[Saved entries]
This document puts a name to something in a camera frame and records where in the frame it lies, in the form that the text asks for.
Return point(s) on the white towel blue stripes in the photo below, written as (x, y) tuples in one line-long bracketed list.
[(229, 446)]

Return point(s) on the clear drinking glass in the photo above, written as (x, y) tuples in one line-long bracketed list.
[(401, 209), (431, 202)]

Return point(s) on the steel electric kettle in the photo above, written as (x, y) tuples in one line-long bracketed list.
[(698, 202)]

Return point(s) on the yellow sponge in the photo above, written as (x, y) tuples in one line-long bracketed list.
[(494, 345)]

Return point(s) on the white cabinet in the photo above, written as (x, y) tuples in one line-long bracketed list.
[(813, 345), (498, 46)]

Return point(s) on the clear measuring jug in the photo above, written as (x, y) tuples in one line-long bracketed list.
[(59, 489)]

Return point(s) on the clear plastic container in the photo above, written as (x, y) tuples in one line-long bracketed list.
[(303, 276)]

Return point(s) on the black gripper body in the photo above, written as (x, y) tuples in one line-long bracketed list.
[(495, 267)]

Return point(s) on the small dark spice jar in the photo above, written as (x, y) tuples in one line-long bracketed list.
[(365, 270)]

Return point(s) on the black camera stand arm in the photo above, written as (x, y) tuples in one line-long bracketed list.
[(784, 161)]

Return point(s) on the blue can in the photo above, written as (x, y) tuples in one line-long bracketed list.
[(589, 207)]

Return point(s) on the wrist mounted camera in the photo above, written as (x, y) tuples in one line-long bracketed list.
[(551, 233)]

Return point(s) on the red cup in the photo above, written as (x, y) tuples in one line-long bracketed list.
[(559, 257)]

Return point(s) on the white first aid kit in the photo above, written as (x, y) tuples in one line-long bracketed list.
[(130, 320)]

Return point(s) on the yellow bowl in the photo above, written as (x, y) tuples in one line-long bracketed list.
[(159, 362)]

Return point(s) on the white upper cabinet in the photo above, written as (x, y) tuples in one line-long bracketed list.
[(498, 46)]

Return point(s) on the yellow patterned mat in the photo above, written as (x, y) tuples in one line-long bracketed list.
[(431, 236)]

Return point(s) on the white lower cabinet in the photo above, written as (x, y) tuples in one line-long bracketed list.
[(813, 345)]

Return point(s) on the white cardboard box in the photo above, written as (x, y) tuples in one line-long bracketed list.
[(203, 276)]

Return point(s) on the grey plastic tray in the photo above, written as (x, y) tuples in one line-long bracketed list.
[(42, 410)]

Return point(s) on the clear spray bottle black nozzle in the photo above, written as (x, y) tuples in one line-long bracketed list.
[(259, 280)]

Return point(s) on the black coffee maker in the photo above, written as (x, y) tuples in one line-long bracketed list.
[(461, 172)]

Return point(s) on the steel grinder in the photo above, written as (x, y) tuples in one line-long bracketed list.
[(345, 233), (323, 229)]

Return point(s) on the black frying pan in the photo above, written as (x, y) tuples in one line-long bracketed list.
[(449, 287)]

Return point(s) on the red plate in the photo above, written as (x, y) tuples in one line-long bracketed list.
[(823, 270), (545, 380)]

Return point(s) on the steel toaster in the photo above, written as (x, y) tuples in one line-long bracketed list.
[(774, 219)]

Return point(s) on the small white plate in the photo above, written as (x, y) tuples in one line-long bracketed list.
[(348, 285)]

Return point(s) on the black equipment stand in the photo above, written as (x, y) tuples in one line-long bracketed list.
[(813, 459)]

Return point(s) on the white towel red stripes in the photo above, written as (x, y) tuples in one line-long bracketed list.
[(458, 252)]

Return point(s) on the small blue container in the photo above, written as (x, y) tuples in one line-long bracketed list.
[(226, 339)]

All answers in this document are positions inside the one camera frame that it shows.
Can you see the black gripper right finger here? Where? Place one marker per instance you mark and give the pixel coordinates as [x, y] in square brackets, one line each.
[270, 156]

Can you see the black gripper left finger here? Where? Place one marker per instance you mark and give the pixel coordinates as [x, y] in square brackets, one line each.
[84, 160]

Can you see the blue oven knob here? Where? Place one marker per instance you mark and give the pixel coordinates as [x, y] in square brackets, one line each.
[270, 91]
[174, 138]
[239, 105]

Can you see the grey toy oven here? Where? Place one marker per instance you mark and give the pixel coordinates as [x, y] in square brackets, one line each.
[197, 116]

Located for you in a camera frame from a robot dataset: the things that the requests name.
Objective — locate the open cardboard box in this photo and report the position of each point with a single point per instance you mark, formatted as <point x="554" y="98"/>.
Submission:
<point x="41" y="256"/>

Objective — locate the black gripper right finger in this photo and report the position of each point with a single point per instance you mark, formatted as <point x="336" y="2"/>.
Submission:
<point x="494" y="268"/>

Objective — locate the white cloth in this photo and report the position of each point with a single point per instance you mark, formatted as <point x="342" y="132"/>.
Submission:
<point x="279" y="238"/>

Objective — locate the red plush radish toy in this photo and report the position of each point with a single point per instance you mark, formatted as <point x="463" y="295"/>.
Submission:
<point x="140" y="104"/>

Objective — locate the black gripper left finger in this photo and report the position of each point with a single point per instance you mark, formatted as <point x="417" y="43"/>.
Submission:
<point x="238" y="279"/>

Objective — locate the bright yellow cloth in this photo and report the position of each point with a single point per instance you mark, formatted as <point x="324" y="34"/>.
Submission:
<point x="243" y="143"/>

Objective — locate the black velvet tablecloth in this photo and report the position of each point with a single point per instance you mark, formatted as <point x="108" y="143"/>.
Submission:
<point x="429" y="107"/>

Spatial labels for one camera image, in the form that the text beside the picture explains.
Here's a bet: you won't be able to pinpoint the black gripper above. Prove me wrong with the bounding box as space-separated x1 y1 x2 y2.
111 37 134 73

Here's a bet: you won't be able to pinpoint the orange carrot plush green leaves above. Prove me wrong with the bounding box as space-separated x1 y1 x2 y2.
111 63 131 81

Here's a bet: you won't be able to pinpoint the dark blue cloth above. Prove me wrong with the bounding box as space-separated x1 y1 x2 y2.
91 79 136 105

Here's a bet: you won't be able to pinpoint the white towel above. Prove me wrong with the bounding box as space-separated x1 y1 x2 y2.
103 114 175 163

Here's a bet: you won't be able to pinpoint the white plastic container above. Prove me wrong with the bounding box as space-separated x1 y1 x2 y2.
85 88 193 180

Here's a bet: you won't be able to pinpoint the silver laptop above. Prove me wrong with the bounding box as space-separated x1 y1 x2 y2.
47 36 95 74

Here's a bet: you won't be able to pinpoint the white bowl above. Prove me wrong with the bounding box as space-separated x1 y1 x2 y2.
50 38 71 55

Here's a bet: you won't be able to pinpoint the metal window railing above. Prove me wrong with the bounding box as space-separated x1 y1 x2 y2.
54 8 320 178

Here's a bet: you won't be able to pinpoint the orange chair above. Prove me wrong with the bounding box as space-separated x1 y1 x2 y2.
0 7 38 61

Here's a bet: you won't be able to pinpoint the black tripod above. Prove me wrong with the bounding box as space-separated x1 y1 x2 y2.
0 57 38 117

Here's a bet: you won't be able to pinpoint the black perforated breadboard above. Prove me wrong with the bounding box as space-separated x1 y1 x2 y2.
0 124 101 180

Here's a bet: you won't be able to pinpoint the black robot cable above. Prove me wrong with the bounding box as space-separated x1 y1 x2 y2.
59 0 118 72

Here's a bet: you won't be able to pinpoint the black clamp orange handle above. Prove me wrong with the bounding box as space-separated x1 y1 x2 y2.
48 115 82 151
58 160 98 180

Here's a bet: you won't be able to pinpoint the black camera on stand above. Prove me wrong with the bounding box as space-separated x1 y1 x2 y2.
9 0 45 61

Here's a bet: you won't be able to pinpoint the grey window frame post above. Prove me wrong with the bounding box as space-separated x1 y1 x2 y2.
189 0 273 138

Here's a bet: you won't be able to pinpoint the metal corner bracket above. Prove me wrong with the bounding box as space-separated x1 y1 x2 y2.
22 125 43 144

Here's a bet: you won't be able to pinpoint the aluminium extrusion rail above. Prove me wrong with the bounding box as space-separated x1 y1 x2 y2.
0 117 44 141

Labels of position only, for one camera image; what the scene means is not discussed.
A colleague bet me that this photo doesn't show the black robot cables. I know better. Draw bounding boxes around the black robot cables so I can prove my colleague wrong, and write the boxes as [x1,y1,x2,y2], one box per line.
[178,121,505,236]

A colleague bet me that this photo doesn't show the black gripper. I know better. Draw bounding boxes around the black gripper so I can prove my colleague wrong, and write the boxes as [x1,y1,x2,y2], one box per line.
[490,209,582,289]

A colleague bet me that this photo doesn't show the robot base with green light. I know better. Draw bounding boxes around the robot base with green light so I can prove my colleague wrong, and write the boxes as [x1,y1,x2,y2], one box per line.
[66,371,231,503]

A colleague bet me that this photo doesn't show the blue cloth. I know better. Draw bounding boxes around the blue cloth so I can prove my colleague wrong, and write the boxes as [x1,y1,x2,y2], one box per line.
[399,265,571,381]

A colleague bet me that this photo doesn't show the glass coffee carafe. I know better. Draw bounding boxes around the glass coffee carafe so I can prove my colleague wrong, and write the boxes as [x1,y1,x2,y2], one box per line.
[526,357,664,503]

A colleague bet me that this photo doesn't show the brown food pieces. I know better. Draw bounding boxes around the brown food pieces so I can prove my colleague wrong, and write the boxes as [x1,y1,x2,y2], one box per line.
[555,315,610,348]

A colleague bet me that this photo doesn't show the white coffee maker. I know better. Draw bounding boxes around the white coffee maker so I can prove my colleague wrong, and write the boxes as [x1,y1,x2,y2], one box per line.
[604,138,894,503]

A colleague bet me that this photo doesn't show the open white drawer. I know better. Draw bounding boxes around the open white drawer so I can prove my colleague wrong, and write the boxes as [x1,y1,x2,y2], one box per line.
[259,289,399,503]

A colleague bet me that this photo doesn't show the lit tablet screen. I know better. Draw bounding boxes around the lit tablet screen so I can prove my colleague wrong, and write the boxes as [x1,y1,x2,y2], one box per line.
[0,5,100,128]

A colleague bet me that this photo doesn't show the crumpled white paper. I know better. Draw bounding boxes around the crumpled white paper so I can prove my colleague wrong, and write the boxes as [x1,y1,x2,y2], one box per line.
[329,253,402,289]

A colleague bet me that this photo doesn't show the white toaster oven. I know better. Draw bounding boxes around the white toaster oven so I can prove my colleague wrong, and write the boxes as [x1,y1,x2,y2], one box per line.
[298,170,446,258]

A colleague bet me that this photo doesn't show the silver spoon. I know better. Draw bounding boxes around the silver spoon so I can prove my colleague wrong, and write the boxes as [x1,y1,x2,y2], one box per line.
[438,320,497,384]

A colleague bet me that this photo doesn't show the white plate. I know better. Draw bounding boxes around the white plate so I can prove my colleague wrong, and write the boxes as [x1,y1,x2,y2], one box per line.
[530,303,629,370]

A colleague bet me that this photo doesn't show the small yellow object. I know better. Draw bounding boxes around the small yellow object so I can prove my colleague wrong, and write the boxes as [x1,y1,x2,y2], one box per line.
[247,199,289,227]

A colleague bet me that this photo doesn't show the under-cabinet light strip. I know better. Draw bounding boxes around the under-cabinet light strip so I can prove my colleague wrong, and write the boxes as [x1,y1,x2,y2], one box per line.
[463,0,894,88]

◆ **What you have to do**
How many lines above include the word "image"? Answer with the number alone.

◆ **Exercise solution**
2